Jayapura, Jubi – Forum Komunikasi Orangtua Penerima Beasiswa Dalam Negeri dan Luar Negeri menilai Pemerintah Provinsi Papua melepas tanggung jawab mengurus mahasiswa penerima beasiswa Siswa Unggul Papua. Akibatnya, tunggakan pembayaran biaya kuliah maupun biaya hidup para penerima beasiswa Siswa Unggul Papua tidak kunjung dibayar, hingga membuat sejumlah penerima beasiswa Siswa Unggul Papua terancam putus kuliah karena dideportasi, dikeluarkan dari kampus, atau batal wisuda,
Hal itu disampaikan Ketua Forum Komunikasi Orangtua Penerima Beasiswa Dalam Negeri dan Luar Negeri, Jhon Reba di Kota Jayapura, Provinsi Papua, Selasa (9/1/2024). “Jadi Pemerintah Provinsi Papua ini terkesan lepas tangan. Pejabat Pemerintah Provinsi Papua yang mengerti betul mengelola uang [Dana] Otonomi Khusus dan pendidikan itu tidak punya hati. Itu saja, mereka tidak punya hati,” ujarnya.

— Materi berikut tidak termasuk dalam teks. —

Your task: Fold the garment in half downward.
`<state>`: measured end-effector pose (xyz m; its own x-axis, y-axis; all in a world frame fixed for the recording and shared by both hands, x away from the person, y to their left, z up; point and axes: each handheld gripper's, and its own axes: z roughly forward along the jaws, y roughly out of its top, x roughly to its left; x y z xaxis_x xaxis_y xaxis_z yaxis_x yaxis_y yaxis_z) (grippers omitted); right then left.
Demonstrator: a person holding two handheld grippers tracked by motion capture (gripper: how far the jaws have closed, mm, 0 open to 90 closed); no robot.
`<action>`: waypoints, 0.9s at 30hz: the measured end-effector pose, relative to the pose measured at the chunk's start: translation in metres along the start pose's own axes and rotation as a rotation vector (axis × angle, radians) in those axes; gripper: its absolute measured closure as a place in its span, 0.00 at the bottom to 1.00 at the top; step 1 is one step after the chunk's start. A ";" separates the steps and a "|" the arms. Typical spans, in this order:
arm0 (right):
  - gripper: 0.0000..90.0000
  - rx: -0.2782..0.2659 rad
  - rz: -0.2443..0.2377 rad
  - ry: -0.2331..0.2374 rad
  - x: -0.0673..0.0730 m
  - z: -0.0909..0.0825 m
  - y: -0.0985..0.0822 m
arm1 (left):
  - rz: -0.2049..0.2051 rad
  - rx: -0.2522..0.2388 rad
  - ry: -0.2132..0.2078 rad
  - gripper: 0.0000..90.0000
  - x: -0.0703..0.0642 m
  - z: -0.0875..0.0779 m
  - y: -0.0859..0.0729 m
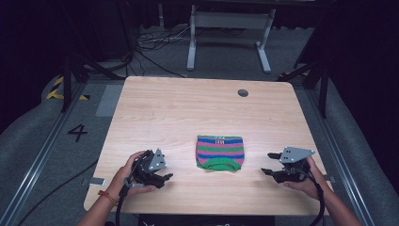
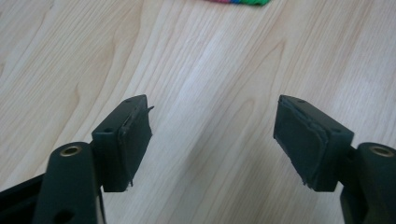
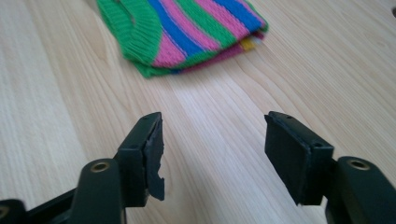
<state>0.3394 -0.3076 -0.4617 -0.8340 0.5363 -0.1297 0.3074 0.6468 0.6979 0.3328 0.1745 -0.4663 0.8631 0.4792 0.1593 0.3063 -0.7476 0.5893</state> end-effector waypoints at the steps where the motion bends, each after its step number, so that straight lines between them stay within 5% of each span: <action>1: 0.40 0.003 0.007 -0.004 -0.002 -0.001 -0.004 | -0.009 -0.002 0.006 0.30 0.001 -0.001 -0.003; 17: 0.23 -0.008 0.181 -0.102 -0.022 -0.017 -0.055 | -0.123 -0.032 0.034 0.24 0.013 -0.012 -0.043; 27: 0.20 -0.013 0.281 -0.134 -0.026 -0.024 -0.086 | -0.239 -0.046 -0.004 0.21 0.019 -0.015 -0.071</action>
<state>0.3236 -0.3898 -0.5017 -0.6494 0.7602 -0.0211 0.5107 0.4565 0.7286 0.3218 0.2438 -0.4928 0.7699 0.6381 0.0084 0.4831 -0.5913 0.6457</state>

Reba mengatakan pengelolaan beasiswa Siswa Unggul Papua masih merupakan tanggung jawab Pemerintah Provinsi Papua. Reba mengatakan hal itu berdasarkan kesepakatan bersama yang dibuat pada 26 Juli 2023. Dalam kesepakatan itu masing-masing pemerintah provinsi di Tanah Papua mengoordinasi pemerintah kabupaten/kota untuk membantu memberikan bantuan keuangan kepada pemerintah provinsi mulai tahun anggaran 2024 dan seterusnya, sesuai besaran alokasi anggaran yang disepakati bersama.

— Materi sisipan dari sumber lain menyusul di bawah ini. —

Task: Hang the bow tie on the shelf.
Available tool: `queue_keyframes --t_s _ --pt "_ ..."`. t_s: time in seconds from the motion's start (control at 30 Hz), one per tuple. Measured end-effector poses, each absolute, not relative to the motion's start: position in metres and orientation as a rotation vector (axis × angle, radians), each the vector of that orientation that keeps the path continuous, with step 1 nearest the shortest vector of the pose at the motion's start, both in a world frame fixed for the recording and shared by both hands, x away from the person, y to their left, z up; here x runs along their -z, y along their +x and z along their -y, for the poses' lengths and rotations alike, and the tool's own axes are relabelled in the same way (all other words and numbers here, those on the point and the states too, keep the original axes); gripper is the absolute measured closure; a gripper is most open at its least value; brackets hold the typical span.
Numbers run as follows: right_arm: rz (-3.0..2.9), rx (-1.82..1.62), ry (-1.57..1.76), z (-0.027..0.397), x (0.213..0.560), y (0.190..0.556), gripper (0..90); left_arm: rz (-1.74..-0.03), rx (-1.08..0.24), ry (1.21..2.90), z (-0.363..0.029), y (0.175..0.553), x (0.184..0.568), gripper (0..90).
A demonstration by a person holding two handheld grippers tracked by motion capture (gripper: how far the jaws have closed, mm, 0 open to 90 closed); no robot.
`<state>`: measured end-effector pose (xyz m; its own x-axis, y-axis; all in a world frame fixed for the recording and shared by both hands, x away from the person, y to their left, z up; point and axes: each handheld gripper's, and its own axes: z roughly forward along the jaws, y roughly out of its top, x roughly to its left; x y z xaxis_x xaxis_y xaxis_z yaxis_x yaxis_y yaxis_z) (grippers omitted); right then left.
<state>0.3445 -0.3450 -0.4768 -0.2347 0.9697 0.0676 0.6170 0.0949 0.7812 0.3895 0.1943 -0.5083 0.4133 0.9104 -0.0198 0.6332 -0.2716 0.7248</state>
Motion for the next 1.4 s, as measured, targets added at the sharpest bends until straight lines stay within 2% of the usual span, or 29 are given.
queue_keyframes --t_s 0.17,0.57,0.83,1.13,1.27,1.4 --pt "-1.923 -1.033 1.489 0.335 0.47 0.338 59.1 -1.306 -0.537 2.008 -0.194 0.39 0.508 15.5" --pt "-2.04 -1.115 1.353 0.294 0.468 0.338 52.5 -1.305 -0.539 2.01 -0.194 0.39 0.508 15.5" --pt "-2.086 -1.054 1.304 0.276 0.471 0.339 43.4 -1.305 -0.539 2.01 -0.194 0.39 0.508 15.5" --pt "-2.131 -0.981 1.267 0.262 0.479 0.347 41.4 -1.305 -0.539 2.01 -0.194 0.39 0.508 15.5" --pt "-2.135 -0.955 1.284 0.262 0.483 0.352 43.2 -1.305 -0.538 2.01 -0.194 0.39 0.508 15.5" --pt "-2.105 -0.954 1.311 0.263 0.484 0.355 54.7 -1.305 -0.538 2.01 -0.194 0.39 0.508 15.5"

“Yang kami lihat, ini [para pihak] saling lempar tanggung jawab, dan saya sudah berbicara berulang-ulang dan ada kesepakatan yang dibuat semua kepala daerah pada 12 April dan 26 Juli 2023. Kesepakatan itu memuat bahwa persoalan beasiswa menjadi tanggung jawab masing-masing provinsi. Kami datang sudah berkali-kali, [Pemerintah Provinsi Papua] malah lepas tanggung jawab ke [pemerintah] kabupaten/Kota. Itu bukan urusan [pemerintah] kabupaten/kota. Jangan jadi alasan karena pembagian uang Otsus itu jadi pemerintah kabupaten/kota pikul beban ini. Itu keliru,” katanya.
Reba mengatakan dalam pembiayaan beasiswa Siswa Unggul Papua, pemerintah kabupaten/kota sifatnya hanya membantu menyiapkan anggaran untuk diserahkan kepada pemerintah provinsi. “Jadi bukan beasiswa ini diurus oleh [pemerintah] kabupaten/kota. Itu perlu dipahami secara baik. Kesepakatan itu jelas,” ujarnya.

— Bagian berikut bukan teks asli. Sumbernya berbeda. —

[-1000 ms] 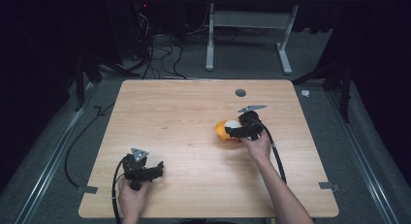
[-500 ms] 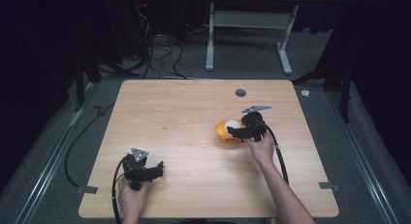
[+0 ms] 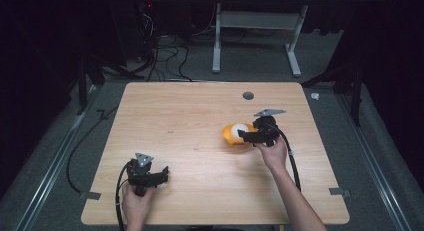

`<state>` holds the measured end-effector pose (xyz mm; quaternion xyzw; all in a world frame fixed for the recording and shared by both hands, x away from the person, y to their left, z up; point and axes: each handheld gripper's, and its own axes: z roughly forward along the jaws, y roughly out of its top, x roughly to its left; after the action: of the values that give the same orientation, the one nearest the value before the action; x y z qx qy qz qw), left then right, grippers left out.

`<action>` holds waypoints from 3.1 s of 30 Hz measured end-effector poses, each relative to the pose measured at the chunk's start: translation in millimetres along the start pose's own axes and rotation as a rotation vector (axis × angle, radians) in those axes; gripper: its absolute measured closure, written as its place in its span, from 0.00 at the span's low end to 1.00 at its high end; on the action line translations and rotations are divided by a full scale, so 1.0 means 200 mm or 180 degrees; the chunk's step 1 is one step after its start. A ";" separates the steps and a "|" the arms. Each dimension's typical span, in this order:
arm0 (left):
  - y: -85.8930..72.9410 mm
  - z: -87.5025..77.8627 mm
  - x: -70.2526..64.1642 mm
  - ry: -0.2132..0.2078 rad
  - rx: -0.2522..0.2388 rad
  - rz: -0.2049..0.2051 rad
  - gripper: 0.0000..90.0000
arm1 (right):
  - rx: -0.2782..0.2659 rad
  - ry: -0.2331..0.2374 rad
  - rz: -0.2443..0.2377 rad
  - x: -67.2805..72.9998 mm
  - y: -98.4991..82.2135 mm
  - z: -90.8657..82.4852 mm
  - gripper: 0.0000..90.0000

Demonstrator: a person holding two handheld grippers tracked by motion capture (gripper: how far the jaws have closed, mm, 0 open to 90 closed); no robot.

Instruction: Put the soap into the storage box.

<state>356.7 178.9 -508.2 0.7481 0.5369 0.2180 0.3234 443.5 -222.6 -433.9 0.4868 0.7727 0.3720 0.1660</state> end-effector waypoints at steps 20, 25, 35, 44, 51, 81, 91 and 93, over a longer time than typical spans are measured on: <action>0.00 0.00 0.00 0.0000 -0.0003 -0.0002 0.12 | -0.0073 -0.0034 0.0059 -0.04 -0.06 -0.08 0.31; 0.00 0.00 0.00 0.0000 -0.0003 -0.0002 0.12 | -0.0092 -0.0058 0.0084 -0.05 -0.08 -0.10 0.31; 0.00 0.00 0.00 -0.0001 -0.0001 0.0001 0.12 | -0.0136 -0.0069 0.0122 -0.07 -0.11 -0.15 0.31; 0.00 0.00 0.00 0.0000 -0.0002 -0.0001 0.12 | -0.0211 -0.0079 0.0127 -0.08 -0.12 -0.20 0.31; 0.00 0.00 0.00 0.0000 -0.0004 -0.0001 0.12 | -0.0258 -0.0089 0.0118 -0.09 -0.12 -0.24 0.31; 0.00 0.00 0.00 0.0000 -0.0004 -0.0002 0.12 | -0.0364 -0.0128 0.0215 -0.11 -0.23 -0.35 0.32; 0.00 0.00 0.00 0.0000 -0.0004 0.0006 0.12 | -0.0385 -0.0131 0.0246 -0.11 -0.26 -0.38 0.32; 0.00 0.00 0.00 0.0000 -0.0003 0.0000 0.12 | -0.0385 -0.0131 0.0243 -0.11 -0.27 -0.39 0.32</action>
<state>356.6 178.8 -508.3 0.7479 0.5368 0.2182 0.3238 371.8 -287.1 -424.3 0.5126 0.7261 0.4139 0.1968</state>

Reba mengatakan penerima beasiswa Siswa Unggul Papua dari Provinsi Papua terdapat 1.347 mahasiswa berkuliah di dalam negeri dan 276 mahasiswa yang berkuliah di luar negeri. “Jadi totalnya 1.623 mahasiswa. Ini data mahasiswa penerima beasiswa Siswa Unggul Papua dari Provinsi Papua,” ujarnya.
Reba mengatakan ribuan mahasiswa penerima beasiswa Unggul Papua dari Provinsi Papua itu terdiri atas Kota Jayapura (636 mahasiswa), Kabupaten Jayapura (472 mahasiswa), Kabupaten Biak Numfor (238 mahasiswa), Kabupaten Kepulauan Yapen (105 mahasiswa), Kabupaten Supiori (59 mahasiswa). Ada juga mahasiswa dari Kabupaten Keerom (38 mahasiswa), Kabupaten Sarmi (37 mahasiswa), Kabupaten Mamberamo Raya (23 mahasiswa) dan Kabupaten Waropen (15 mahasiswa).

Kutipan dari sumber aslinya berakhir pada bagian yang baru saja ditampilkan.